Newly installed services won't start up at boot for no apparent reason (no error or warning messages at all), those services are simply skipped during boot. After a lot of digging, messing around with strace, deptree cache caught my attention and it seems that was a good guess.. Long story short: if /lib64/rc/init.d/deptree is newer than /etc/init.d it won't be updated and that's perfectly normal, problem is, if during installation system time was off ("in the future") for some reason, timestamp of deptree might be off too and installing of new services (updating timestamp of /etc/init.d) won't trigger deptree cache update. Reproducible: Always Steps to Reproduce: Take any service/package you want, uninstall it first if necessary (make sure to remove script from /etc/init.d) and follow example below ;) nizgard ~ # rc-update -u * Caching service dependencies ... [ ok ] nizgard ~ # grep metalog /lib64/rc/init.d/deptree nizgard ~ # touch -d '20130101' /lib64/rc/init.d/deptree nizgard ~ # emerge metalog nizgard ~ # rc-update add metalog * service metalog added to runlevel default nizgard ~ # grep metalog /lib64/rc/init.d/deptree Reboot and check if metalog started/cache was updated.
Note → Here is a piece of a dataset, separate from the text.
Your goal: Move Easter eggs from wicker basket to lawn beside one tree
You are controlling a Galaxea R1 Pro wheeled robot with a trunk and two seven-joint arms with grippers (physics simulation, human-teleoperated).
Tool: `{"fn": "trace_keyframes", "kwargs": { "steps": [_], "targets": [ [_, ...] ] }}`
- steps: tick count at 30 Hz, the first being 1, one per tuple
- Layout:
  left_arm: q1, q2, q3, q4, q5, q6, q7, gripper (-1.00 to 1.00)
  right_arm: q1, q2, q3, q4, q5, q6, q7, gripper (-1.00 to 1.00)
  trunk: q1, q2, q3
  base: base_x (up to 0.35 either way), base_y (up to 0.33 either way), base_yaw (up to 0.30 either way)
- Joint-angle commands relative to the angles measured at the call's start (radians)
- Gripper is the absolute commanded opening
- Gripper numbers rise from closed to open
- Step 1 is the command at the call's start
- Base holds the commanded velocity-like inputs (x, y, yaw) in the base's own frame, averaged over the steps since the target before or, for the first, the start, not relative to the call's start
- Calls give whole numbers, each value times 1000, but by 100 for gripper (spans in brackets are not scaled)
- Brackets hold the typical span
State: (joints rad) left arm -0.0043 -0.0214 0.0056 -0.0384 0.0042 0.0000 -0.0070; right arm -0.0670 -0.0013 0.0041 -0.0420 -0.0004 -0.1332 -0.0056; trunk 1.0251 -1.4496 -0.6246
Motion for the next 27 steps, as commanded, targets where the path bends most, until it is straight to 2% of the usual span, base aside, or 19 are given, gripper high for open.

This can be easily fixes by running rc-update -u, that is if you know what's wrong, perhaps rc/rc-update should compare timestamps of related files with current time at some point to prevent such a thing from happening in the first place. PS: This might be duplicate of #360359... PPS: This is somewhat similar to #338257...
Thanks for digging into the issue. I am installing a gentoo right now, I'll try what you say. I'm the reporter of #360359 and in fact it seems a duplicate, but you gave me some important info. Many of the times the clock problems are present, so maybe this is the root cause. Let's let devs to set the status of the bug correctly, but I'm glad it sees some light after some time
Well.. unfortunatelly I tested that and still failing, even with important services like hwclock. Proof (time is always wrong until manually init hwclock): rc-update show acpid | default bluetooth | default bootmisc | boot bumblebee | default consolekit | default cronie | default cupsd | default dbus | default devfs | sysinit dmesg | sysinit fsck | boot hostname | boot hwclock | boot keymaps | boot killprocs | shutdown kmod-static-nodes | sysinit local | default localmount | boot loopback | boot microcode_ctl | boot modules | boot mount-ro | shutdown mtab | boot netmount | default procfs | boot root | boot savecache | shutdown smartd | default swap | boot swapfiles | boot sysctl | boot sysfs | sysinit syslog-ng | default termencoding | boot tmpfiles.dev | sysinit tmpfiles.setup | boot udev | sysinit urandom | boot vgl | default wicd | default xdm | default /etc/init.d/hwclock start hwclock | * Setting system clock using the hardware clock [Local Time] ... [ ok ] So it was not started after all, even if it is set in boot runlevel. Seems the same as my bugreport though, and not getting much attention sadly.